305 F.2d 753
113 U.S.App.D.C. 84
Sarah E. HENRY, Appellant,
AUCHINCLOSS, PARKER & FEDPATH, a partnership, and Hugh D.
Auchincloss et al., Appellees.
Hugh D. AUCHINCLOSS et al., Appellants,
UNION TRUST COMPANY OF the DISTRICT OF COLUMBIA et al., Appellees.
Nos. 16503, 16504.
United States Court of Appeals District of Columbia Circuit.
Argued Jan. 25, 1962.
Decided May 10, 1962, Petition for Rehearing by the Division
in No. 16503 Denied July 31, 1962, Petition for
Rehearing En Banc in No. 16503 Denied En
Banc July 31, 1962, As amended
July 31, 1962.
Mr. Donald S. Caruthers, Washington, D.C., with whom Messrs. E. W. Mollohan, Jr., and George Johnnes, Washington, D.C., were on the brief, for appellant in No. 16503.
Mr. Preston C. King, Jr., Washington, D.C., with whom Messrs. Alexander M. Heron and Edgar T. Bellinger, Washington, D.C., were on the brief, for appellees in No. 16503, and submitted on the briefs for appellants in No. 16504.
Mr. John L. Hamilton, with whom Mr. William A. Glasgow, Washington, D.C., was on the brief, submitted on the brief for appellees Union Trust Company of the District of Columbia and Riggs National Bank of Washington, D.C., in No. 16504.
Messrs. Donald S. Caruthers and E. W. Mollohan, Jr., Washington D.C., entered appearances for appellee Sarah E. Henry in No. 16504.
Before EDGERTON, WASHINGTON and BASTIAN, Circuit Judges.
No. 16,503 is an action for damages for the allegedly unauthorized sale by defendants-appellees, who are engaged in the security brokerage business, of securities of the plaintiff-appellant Sarah Henry. At the close of all the evidnece, the District Court directed a verdict in favor of the defendants. This appeal followed.

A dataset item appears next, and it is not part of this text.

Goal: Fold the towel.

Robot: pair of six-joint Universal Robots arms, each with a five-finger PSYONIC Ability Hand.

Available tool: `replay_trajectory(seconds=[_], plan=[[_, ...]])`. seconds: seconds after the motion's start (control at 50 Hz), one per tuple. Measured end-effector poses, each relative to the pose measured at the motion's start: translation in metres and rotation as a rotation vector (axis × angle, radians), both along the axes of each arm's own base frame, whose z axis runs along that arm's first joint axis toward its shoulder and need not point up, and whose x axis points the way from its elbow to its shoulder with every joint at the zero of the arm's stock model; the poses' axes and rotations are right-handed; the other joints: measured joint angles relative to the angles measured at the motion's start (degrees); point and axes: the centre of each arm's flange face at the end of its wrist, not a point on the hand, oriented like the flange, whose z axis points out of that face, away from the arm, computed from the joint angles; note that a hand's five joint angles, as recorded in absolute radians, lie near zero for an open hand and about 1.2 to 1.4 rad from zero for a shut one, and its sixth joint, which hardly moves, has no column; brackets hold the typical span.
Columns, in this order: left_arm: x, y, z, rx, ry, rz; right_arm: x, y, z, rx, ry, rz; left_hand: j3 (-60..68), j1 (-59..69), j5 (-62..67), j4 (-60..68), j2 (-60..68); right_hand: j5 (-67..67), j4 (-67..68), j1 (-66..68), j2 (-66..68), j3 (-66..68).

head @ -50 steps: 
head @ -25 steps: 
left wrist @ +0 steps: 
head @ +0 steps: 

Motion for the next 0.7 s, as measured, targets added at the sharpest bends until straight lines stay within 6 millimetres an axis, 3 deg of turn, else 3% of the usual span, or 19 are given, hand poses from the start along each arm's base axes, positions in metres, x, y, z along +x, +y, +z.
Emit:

Viewing the evidence in the light most favorable to plaintiff-appellant, we think the trial court did not commit reversible error. There was no genuine issue of material fact which should have been submitted to the jury. Plaintiff, a woman of advanced age, allowed her son to manage her affairs. She gave him access to her safe deposit box, and her checking account was in their joint names. Defendants-appellees had reason to believe that the son was authorized to act for her. At his request, they sold certain of her securities, apparently properly endorsed by her, and remitted the proceeds to her bank for her account. All proceeds were deposited in her bank account. Finally, the bank account was depleted by the son's later withdrawals from it. There was no suggestion that defendants had sold the securities at less than a proper price, or that they had acted in bad faith, or in collusion with the son. It is clear that plaintiff's loss was primarily caused by her reliance on her son, and that she is equitably estopped to claim damages from appellees. The case is very similar on its facts to National Safe Deposit Savings & Trust Co. v. Hibbs, 229 U.S. 391, 33 S.Ct. 818, 57 L.Ed. 1241 (1913), and that decision is controlling. As was there said, quoting from the opinion of Mr. Justice Holmes in Russell v. American Bell Telephone Co., 180 Mass. 467, 62 N.E. 751 (1902): 'When one of two innocent persons is to suffer the suffer should be the one whose confidence put into the hands of the wrongdoer the means of doing the wrong.' 229 U.S. at 396, 33 S.Ct. at 820.
In No. 16,504, the broker-defendants in No. 16,503 appeal from an order denying them leave to file a third-party complaint against the Union Trust Company and the Riggs National Bank, in which they alleged that these banks had guaranteed Mrs. Henry's endorsements on the checks which defendants had sent to her. In view of our disposition of No. 16,503, it is unnecessary to pass on No. 16,504.